About this task →
The full listing below should be copied verbatim.

Dataset section →
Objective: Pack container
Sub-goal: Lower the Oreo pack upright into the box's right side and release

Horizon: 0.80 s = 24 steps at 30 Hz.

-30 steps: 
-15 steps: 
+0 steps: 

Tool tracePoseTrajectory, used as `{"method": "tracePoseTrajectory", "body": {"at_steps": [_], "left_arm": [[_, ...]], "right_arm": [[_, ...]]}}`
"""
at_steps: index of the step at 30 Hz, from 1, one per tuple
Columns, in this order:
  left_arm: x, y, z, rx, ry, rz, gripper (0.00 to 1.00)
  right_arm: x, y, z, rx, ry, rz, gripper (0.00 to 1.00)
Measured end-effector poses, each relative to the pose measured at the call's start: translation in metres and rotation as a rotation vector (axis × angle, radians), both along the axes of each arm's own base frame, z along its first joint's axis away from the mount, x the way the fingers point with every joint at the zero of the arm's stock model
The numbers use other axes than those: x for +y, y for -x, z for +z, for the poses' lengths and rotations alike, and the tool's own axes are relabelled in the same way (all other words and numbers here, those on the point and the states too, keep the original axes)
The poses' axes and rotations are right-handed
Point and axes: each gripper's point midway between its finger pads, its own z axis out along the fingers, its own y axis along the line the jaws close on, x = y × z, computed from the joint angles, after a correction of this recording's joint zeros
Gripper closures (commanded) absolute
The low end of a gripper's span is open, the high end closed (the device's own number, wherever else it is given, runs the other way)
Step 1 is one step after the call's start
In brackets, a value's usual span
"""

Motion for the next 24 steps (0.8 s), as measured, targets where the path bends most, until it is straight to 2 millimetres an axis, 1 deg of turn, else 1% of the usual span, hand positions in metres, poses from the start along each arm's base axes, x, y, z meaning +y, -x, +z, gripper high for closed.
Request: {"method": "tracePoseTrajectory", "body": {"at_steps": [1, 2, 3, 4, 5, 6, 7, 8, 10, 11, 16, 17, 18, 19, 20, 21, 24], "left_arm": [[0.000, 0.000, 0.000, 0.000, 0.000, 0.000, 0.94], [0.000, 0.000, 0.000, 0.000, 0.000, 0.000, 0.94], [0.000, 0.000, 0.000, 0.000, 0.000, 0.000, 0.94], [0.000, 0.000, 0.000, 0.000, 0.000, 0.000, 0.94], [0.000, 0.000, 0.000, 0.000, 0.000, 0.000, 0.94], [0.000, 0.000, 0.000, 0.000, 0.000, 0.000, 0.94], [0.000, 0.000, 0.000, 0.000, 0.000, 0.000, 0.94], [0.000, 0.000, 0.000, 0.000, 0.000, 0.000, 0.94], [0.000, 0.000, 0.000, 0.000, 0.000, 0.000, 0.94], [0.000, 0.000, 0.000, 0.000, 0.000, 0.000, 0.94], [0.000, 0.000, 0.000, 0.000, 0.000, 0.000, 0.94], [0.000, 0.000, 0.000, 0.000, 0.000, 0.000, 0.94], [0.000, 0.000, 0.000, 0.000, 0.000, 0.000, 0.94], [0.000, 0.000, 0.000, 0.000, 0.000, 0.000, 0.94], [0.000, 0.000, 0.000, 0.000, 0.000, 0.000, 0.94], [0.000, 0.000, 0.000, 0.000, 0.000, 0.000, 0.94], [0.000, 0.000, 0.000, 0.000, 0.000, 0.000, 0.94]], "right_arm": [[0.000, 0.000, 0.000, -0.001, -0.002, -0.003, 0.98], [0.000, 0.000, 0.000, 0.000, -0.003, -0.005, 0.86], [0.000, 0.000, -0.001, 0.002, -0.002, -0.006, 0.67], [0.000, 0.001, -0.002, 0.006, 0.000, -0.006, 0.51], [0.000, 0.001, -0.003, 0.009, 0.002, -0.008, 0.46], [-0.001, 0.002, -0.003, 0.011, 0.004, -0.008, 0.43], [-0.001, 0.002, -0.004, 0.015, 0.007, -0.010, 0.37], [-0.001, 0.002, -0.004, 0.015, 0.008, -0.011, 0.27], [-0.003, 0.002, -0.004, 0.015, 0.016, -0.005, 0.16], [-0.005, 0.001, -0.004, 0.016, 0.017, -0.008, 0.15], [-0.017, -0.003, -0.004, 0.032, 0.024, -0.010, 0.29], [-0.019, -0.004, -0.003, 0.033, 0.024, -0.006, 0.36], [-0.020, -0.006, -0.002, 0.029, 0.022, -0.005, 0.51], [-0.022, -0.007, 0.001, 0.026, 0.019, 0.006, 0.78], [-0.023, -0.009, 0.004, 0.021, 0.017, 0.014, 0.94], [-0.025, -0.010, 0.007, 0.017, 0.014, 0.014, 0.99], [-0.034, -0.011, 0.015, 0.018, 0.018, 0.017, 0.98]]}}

Problem solution →
Objective: Pack container
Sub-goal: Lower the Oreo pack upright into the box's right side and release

Horizon: 0.80 s = 24 steps at 30 Hz.

-30 steps: 
-15 steps: 
+0 steps: 

Tool tracePoseTrajectory, used as `{"method": "tracePoseTrajectory", "body": {"at_steps": [_], "left_arm": [[_, ...]], "right_arm": [[_, ...]]}}`
"""
at_steps: index of the step at 30 Hz, from 1, one per tuple
Columns, in this order:
  left_arm: x, y, z, rx, ry, rz, gripper (0.00 to 1.00)
  right_arm: x, y, z, rx, ry, rz, gripper (0.00 to 1.00)
Measured end-effector poses, each relative to the pose measured at the call's start: translation in metres and rotation as a rotation vector (axis × angle, radians), both along the axes of each arm's own base frame, z along its first joint's axis away from the mount, x the way the fingers point with every joint at the zero of the arm's stock model
The numbers use other axes than those: x for +y, y for -x, z for +z, for the poses' lengths and rotations alike, and the tool's own axes are relabelled in the same way (all other words and numbers here, those on the point and the states too, keep the original axes)
The poses' axes and rotations are right-handed
Point and axes: each gripper's point midway between its finger pads, its own z axis out along the fingers, its own y axis along the line the jaws close on, x = y × z, computed from the joint angles, after a correction of this recording's joint zeros
Gripper closures (commanded) absolute
The low end of a gripper's span is open, the high end closed (the device's own number, wherever else it is given, runs the other way)
Step 1 is one step after the call's start
In brackets, a value's usual span
"""

Motion for the next 24 steps (0.8 s), as measured, targets where the path bends most, until it is straight to 2 millimetres an axis, 1 deg of turn, else 1% of the usual span, hand positions in metres, poses from the start along each arm's base axes, x, y, z meaning +y, -x, +z, gripper high for closed.
Request: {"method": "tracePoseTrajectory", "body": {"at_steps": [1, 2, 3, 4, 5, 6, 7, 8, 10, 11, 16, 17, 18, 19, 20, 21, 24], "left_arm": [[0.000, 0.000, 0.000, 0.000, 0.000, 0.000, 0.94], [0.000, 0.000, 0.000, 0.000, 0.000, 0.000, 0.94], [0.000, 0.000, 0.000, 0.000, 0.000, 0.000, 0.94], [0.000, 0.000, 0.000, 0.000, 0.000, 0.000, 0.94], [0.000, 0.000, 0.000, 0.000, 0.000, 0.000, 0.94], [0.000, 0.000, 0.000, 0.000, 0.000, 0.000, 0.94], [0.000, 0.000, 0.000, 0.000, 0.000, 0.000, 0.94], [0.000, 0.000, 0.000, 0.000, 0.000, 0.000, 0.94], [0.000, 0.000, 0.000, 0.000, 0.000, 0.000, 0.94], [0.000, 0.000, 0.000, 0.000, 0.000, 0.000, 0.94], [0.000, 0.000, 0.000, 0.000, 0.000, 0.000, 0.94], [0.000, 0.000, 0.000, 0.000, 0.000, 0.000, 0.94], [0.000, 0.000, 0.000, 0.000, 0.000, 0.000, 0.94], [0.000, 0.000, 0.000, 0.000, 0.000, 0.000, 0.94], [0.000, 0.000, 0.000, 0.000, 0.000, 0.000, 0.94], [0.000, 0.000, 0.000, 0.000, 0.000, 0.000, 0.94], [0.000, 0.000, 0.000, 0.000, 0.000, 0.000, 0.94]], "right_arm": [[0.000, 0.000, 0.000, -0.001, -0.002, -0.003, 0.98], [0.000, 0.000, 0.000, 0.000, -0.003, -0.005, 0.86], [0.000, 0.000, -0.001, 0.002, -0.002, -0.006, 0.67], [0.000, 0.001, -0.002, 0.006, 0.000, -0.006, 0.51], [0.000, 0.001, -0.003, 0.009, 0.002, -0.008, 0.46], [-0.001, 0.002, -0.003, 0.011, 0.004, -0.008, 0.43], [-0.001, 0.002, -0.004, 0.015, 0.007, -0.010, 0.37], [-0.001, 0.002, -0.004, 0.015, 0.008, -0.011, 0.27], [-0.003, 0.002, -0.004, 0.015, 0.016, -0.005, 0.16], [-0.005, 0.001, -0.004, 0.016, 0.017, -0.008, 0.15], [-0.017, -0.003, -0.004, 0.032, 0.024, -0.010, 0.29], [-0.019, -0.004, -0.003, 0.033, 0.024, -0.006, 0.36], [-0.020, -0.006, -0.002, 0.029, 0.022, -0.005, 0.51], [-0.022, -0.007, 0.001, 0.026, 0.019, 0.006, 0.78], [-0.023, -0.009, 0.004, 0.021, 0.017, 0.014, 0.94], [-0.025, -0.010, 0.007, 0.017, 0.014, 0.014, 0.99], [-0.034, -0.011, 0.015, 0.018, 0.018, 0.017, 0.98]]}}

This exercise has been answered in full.